Copy all the lines of the data that include the word "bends".

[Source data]
= Beginning of Section =

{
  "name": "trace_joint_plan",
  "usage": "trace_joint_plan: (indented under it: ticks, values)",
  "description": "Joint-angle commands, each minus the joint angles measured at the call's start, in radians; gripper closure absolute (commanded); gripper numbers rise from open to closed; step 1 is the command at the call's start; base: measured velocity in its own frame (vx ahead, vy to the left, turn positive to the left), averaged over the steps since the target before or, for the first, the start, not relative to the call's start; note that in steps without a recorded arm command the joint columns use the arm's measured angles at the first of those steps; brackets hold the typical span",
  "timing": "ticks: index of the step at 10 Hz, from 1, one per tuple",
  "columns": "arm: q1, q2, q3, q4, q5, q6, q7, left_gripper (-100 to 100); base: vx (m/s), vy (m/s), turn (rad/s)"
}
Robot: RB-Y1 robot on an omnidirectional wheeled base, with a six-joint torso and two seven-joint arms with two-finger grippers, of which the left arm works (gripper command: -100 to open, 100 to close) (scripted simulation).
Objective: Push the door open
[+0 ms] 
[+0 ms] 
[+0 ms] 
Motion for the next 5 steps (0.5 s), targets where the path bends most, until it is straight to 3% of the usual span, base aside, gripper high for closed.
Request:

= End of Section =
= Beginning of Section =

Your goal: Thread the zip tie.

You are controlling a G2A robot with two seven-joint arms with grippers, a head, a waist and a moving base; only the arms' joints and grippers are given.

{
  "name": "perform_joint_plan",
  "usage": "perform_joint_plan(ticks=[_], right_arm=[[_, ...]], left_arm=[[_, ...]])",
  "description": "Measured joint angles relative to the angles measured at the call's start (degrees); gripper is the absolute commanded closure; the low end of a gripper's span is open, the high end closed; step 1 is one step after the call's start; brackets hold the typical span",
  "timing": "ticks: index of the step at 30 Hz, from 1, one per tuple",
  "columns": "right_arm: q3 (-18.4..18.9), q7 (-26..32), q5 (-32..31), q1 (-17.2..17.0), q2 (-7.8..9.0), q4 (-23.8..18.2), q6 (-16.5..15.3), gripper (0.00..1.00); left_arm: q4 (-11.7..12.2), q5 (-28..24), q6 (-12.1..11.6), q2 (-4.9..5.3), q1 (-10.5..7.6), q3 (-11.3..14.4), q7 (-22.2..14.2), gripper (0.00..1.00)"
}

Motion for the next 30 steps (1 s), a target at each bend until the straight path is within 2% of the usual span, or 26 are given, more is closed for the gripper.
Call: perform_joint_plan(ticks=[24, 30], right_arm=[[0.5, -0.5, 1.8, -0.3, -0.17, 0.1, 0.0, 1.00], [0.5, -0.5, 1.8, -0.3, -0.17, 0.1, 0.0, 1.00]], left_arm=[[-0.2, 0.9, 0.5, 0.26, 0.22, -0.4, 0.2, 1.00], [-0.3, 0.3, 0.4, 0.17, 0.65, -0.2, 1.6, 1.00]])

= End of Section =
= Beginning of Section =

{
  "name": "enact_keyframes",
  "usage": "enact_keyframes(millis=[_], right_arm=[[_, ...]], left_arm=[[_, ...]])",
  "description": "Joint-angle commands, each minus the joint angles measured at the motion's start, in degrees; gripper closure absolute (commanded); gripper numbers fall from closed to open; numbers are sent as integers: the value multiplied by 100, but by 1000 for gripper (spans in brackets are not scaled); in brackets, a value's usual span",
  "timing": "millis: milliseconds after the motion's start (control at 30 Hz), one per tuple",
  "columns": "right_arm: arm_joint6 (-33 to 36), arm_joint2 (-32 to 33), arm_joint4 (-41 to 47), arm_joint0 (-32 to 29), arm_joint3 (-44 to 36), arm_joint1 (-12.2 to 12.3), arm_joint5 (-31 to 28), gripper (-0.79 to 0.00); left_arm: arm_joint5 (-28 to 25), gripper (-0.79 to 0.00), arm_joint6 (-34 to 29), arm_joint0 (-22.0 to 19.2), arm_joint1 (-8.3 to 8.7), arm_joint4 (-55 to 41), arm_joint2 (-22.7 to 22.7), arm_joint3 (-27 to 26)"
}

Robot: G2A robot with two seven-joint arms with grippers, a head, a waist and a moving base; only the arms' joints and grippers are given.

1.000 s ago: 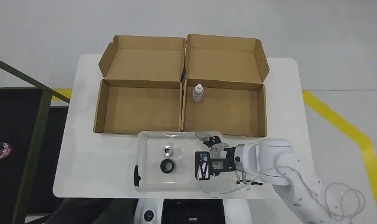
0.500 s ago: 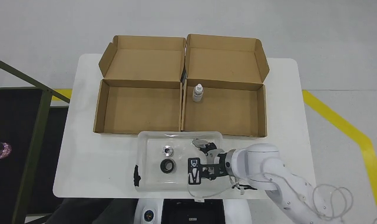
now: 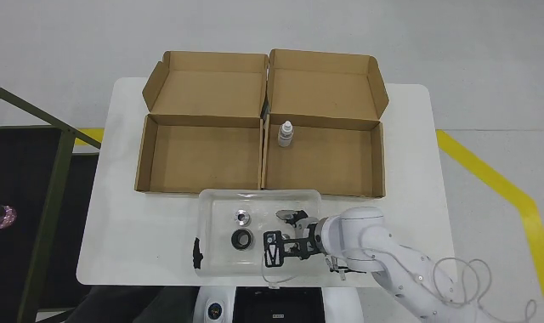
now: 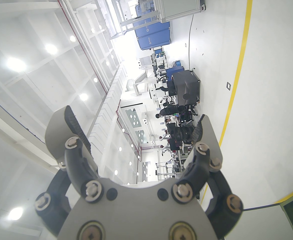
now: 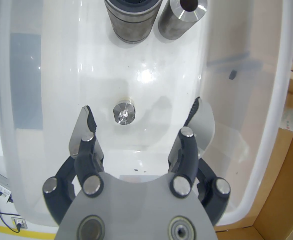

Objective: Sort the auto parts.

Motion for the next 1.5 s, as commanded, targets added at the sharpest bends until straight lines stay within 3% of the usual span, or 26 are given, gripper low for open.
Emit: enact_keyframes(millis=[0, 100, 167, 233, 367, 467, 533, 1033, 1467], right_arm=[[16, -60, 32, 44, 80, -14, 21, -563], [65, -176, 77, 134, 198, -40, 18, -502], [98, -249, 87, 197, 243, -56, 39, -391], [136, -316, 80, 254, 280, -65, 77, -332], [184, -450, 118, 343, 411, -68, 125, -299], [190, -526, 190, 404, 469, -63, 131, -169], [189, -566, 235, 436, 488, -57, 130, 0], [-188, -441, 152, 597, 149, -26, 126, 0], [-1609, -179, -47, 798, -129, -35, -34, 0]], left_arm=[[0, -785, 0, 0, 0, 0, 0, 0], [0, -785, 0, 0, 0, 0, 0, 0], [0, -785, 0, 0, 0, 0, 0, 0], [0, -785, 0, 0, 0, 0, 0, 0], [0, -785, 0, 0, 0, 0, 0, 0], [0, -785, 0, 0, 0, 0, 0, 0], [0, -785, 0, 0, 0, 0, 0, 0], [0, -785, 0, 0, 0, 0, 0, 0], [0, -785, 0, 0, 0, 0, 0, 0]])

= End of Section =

▶ EXPECTED ANSWER
Motion for the next 5 steps (0.5 s), targets where the path bends most, until it is straight to 3% of the usual span, base aside, gripper high for closed.
Motion for the next 1.5 s, as commanded, targets added at the sharpest bends until straight lines stay within 3% of the usual span, or 26 are given, gripper low for open.

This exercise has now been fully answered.